- Source records -

----------------

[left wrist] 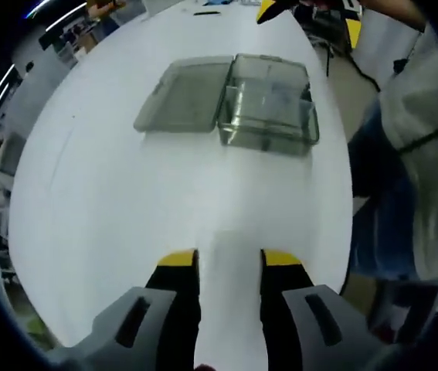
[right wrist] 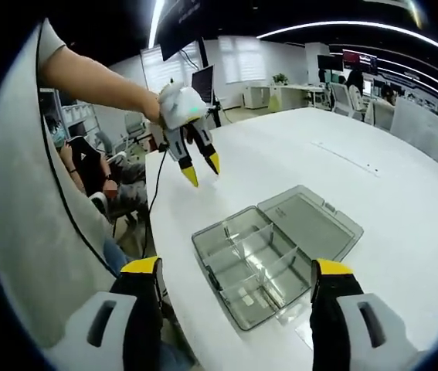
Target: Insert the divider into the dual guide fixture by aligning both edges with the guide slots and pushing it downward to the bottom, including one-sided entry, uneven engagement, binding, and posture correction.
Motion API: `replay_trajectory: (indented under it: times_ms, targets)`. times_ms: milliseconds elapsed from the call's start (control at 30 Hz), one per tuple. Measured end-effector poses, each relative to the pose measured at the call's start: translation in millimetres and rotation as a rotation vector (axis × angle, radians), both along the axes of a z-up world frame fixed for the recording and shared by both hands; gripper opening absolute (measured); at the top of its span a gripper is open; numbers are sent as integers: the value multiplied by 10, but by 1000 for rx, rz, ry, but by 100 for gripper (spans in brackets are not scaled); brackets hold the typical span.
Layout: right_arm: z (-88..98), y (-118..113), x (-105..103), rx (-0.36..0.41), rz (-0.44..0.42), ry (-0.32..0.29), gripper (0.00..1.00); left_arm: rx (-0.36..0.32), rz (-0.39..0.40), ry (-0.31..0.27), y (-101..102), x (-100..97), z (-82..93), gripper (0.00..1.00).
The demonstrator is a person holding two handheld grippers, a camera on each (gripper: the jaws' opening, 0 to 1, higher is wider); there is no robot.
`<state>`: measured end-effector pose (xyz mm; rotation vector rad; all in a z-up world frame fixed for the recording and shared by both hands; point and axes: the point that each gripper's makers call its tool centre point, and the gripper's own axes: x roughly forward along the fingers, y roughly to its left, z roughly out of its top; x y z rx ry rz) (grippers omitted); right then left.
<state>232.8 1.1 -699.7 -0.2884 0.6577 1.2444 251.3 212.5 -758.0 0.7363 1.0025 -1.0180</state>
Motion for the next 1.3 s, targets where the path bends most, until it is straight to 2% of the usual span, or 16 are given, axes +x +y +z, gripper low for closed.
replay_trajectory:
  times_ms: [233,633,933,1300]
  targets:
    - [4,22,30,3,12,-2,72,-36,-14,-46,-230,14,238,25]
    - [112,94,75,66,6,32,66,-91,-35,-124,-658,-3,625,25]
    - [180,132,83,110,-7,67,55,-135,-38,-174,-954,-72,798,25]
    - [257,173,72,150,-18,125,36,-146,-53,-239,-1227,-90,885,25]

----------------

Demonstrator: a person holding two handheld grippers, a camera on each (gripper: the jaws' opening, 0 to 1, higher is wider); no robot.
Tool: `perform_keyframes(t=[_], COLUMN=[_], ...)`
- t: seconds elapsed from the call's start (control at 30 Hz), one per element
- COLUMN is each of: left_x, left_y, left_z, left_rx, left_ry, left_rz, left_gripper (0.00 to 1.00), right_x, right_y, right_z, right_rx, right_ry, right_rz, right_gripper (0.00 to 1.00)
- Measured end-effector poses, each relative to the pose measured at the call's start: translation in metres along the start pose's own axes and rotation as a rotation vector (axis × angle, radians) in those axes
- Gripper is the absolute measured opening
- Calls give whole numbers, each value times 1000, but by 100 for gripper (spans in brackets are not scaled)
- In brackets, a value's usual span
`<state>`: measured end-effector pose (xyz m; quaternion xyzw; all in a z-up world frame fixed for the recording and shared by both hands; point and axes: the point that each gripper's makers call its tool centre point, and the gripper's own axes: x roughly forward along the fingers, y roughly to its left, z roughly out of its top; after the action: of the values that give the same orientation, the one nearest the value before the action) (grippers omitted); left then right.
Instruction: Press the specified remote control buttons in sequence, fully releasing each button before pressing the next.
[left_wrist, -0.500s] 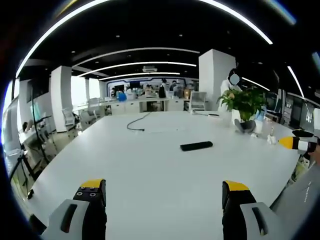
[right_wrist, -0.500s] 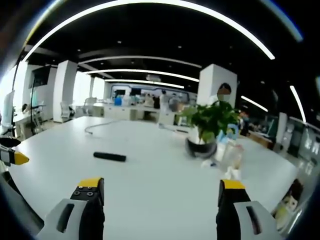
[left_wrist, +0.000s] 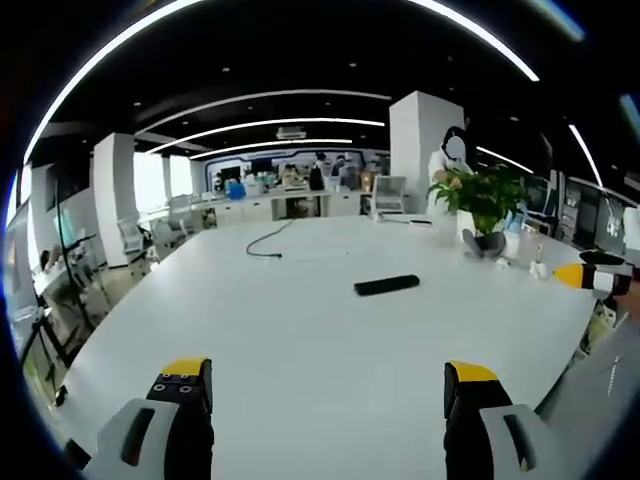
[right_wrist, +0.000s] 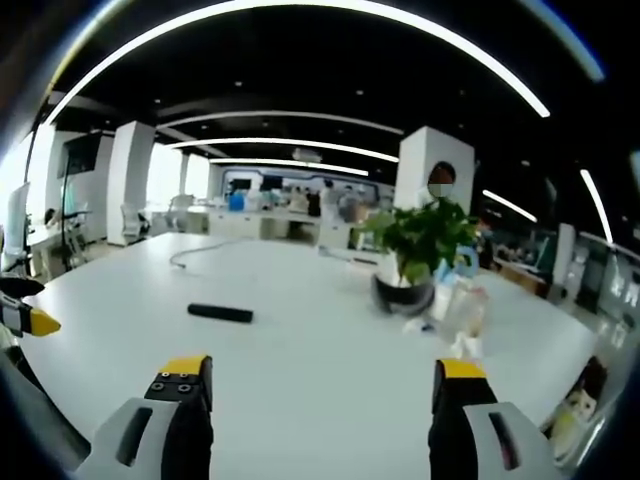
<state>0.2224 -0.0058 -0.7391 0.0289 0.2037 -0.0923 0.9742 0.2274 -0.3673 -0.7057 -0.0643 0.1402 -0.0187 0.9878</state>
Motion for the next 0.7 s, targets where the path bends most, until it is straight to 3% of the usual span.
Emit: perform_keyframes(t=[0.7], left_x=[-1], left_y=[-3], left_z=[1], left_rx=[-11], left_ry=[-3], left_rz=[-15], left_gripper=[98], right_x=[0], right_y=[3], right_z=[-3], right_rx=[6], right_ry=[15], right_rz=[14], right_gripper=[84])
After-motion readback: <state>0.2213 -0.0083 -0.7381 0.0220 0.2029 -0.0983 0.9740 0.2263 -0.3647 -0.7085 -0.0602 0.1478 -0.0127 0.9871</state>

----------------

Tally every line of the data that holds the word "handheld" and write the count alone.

2